§ **What you are asked to do**: "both" is the word to look for; copy each line of the listing where it occurs.

§ **Material to process**:
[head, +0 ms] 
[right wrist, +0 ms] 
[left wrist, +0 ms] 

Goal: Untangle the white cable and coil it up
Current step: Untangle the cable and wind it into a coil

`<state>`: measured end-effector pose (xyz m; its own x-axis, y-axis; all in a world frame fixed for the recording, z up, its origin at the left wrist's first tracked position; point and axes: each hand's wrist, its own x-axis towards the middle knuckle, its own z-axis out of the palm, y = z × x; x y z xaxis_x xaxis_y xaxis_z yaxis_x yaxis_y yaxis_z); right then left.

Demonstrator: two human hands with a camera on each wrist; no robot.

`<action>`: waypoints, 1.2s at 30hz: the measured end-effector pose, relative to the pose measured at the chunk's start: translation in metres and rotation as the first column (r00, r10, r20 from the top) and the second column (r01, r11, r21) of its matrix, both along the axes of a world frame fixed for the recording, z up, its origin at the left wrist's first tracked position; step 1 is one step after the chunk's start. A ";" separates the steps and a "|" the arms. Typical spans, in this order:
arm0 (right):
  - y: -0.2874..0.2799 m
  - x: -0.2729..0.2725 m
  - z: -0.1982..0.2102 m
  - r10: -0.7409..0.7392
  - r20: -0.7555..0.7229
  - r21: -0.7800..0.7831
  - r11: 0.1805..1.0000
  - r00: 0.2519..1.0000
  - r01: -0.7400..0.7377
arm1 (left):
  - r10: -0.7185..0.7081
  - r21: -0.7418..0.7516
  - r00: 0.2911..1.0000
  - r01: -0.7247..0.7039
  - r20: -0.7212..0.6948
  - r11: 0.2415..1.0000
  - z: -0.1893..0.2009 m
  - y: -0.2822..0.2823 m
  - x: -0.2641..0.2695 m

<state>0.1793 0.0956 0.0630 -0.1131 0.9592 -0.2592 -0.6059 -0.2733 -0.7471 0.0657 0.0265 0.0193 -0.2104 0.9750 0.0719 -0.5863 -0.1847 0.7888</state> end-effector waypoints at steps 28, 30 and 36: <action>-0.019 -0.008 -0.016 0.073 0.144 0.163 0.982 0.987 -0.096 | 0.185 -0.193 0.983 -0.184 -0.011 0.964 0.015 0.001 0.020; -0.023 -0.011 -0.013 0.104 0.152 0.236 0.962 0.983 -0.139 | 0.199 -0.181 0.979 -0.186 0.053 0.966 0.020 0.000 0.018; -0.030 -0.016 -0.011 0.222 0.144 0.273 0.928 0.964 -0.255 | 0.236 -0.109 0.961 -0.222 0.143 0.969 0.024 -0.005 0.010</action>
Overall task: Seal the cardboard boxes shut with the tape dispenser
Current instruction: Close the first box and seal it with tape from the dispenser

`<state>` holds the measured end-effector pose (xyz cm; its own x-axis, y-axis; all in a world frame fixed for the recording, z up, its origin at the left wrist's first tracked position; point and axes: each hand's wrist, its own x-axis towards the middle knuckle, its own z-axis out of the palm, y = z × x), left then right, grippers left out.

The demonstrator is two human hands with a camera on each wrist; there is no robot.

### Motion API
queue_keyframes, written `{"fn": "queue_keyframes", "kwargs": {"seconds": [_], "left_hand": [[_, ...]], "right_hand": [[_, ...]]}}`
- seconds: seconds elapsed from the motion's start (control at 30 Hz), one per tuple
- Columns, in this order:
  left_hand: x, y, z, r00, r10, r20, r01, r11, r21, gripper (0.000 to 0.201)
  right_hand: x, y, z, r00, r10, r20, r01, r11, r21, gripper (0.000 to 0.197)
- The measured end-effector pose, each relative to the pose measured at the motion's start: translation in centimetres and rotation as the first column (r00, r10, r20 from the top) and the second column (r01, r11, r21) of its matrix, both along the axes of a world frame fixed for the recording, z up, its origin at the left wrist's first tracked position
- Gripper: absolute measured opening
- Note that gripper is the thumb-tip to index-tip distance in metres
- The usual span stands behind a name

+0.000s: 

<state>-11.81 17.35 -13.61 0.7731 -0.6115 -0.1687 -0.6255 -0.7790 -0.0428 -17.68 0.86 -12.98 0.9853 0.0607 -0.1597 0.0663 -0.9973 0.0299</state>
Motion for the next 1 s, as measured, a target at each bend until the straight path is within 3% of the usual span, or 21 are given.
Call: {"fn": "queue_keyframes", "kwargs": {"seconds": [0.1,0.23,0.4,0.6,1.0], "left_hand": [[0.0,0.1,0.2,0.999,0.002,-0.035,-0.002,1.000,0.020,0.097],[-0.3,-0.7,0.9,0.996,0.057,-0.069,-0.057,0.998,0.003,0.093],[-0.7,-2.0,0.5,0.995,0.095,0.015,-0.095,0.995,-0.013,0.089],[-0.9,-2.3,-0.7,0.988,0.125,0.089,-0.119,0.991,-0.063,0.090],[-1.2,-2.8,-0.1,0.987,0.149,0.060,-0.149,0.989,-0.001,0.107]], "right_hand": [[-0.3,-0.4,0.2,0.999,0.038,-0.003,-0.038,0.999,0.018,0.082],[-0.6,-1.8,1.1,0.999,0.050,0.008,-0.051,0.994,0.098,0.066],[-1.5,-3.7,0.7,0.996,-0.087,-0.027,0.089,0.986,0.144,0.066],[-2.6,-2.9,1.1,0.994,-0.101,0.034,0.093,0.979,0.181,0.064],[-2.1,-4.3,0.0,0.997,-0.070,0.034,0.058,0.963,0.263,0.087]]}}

§ **Response for this exercise**:
`<action>`: waypoints, 1.2s at 30hz: the measured end-effector pose, relative to the pose measured at the chunk's start: translation in metres and rotation as the first column (r00, r10, r20 from the top) and the second column (r01, r11, r21) of its matrix, both along the axes of a world frame fixed for the recording, z up, its origin at the left wrist's first tracked position; step 1 is one step after the chunk's start. A ";" separates the steps and a "|" the arms. Typical spans, in this order:
- The measured end-effector pose, each relative to the pose measured at the motion's start: translation in centimetres and rotation as the first column (r00, r10, r20 from the top) and the second column (r01, r11, r21) of its matrix, both along the axes of a world frame fixed for the recording, z up, its origin at the left wrist's first tracked position

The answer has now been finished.